## WORK REQUIRED:
Report the number of lines of the listing below containing the string "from", with nothing added.

## THE DATA:
#####

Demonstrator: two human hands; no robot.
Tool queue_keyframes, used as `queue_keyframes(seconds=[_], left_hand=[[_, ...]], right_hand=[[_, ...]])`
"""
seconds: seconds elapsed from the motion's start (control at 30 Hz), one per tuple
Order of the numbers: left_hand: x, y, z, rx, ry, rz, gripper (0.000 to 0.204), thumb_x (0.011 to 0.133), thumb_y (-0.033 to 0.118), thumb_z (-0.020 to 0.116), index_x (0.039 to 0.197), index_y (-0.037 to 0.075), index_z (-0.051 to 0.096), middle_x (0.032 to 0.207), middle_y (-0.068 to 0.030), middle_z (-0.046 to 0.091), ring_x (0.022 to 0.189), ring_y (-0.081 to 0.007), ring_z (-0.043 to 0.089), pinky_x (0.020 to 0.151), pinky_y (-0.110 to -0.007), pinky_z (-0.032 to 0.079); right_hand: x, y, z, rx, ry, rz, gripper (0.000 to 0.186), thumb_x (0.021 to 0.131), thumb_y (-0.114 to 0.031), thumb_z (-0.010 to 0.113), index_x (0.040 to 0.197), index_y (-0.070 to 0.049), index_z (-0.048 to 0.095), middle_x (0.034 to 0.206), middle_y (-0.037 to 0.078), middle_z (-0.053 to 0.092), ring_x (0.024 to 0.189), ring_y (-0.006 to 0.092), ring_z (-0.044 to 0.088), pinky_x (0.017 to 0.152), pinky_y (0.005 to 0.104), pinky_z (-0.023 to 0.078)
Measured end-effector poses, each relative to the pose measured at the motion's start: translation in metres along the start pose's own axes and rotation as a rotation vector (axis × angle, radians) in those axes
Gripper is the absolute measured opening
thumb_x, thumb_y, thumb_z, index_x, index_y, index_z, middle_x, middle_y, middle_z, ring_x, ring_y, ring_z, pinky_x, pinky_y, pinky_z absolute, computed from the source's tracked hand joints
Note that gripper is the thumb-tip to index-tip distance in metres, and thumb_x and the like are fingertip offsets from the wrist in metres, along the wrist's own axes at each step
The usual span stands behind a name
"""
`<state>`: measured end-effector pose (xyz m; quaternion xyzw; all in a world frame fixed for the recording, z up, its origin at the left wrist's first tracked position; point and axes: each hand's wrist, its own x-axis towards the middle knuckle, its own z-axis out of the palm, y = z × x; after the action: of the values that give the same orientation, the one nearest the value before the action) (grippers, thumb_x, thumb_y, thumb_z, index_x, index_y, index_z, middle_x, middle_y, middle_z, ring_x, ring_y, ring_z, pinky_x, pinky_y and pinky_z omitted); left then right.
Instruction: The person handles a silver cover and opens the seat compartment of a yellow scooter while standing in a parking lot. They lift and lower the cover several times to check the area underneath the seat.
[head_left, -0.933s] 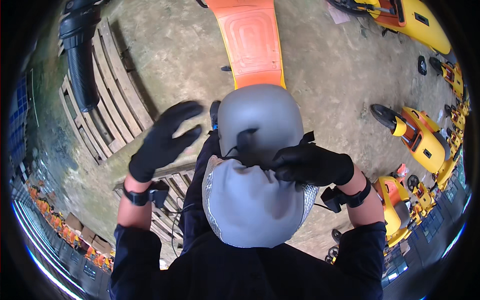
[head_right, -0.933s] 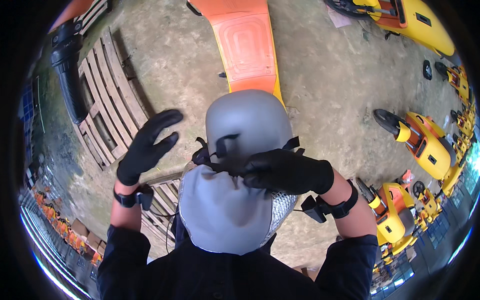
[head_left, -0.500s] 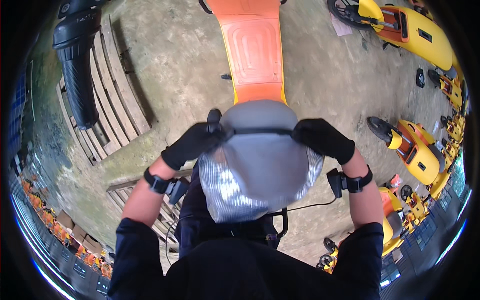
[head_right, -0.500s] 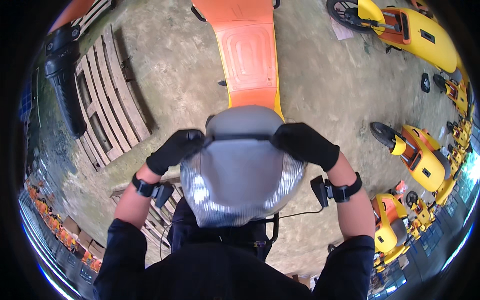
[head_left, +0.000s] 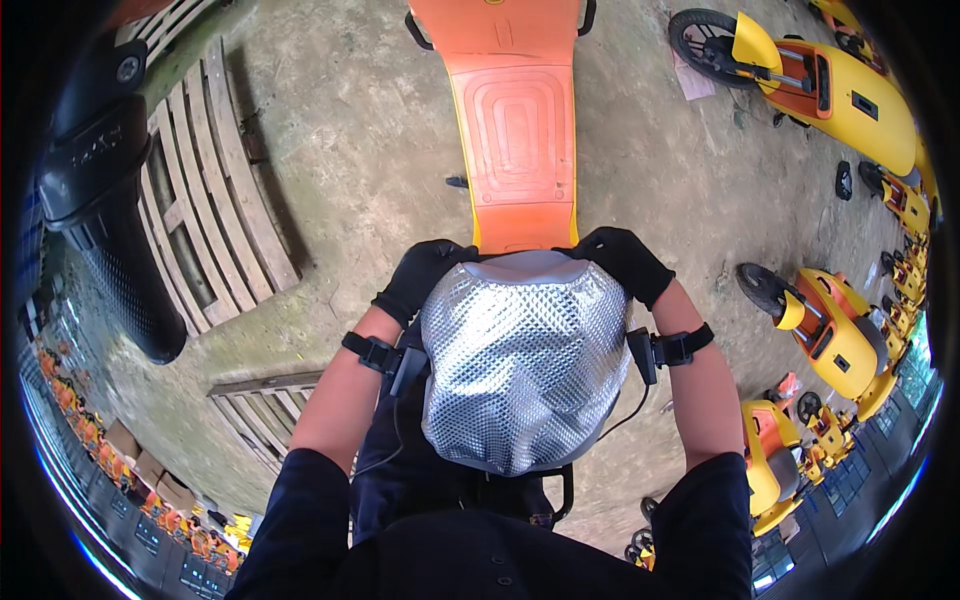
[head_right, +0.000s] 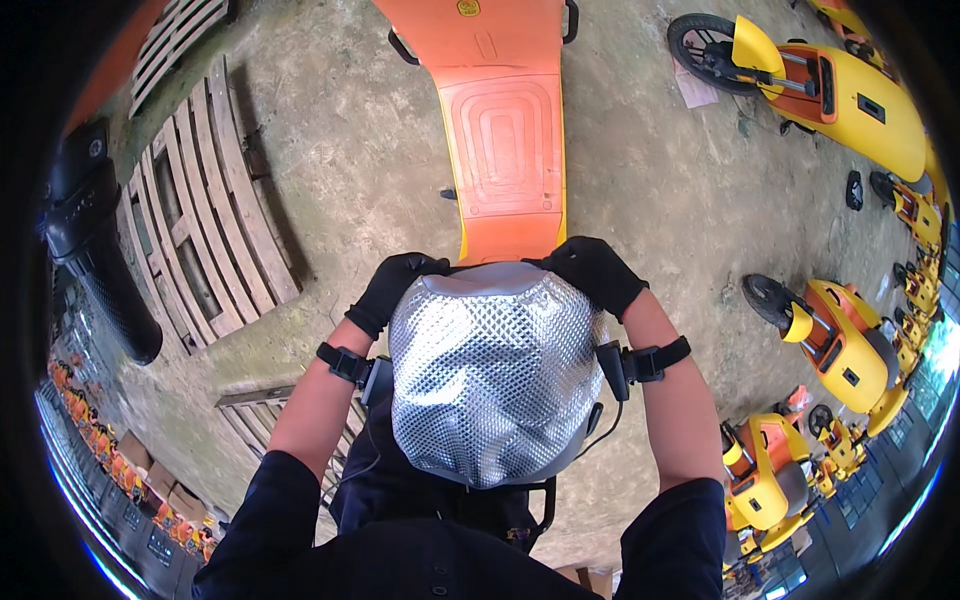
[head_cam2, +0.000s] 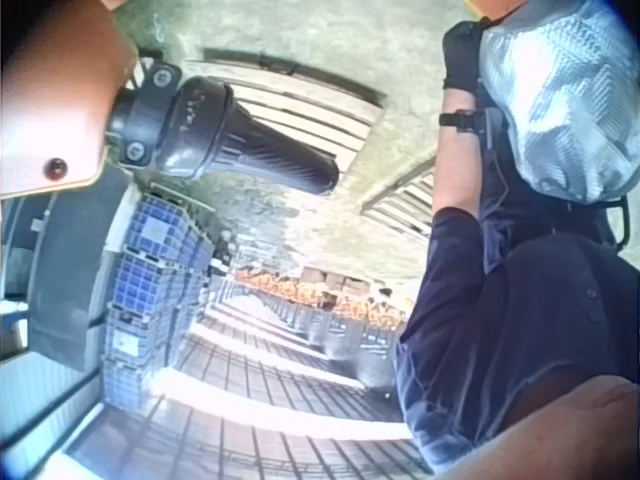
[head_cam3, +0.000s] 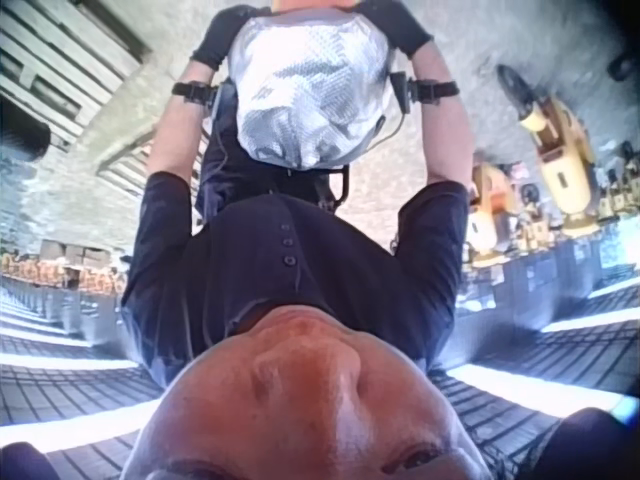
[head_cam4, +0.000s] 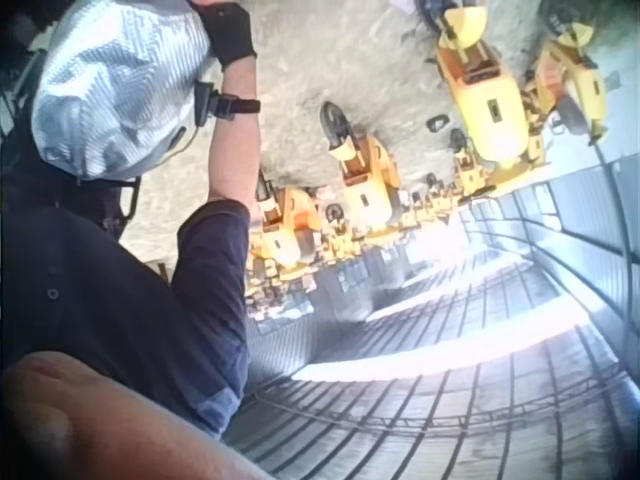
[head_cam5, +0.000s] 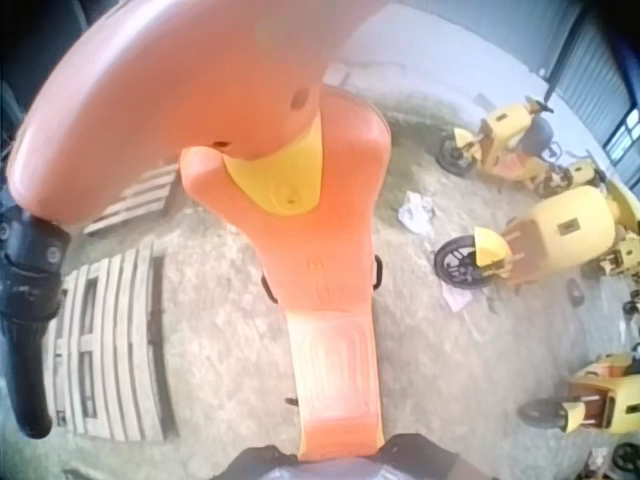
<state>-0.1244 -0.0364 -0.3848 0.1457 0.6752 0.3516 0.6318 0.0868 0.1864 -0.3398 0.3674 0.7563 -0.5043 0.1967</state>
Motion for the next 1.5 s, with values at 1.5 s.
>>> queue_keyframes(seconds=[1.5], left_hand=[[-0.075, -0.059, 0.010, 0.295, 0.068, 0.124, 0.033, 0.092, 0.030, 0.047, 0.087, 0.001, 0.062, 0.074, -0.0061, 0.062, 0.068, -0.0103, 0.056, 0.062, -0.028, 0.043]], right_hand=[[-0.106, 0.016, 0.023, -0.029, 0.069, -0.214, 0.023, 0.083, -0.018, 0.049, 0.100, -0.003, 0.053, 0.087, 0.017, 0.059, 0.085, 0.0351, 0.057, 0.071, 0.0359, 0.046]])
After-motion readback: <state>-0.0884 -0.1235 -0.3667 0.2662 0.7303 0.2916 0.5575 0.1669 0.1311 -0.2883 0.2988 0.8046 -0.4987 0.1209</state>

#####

## EXERCISE RESULT:
3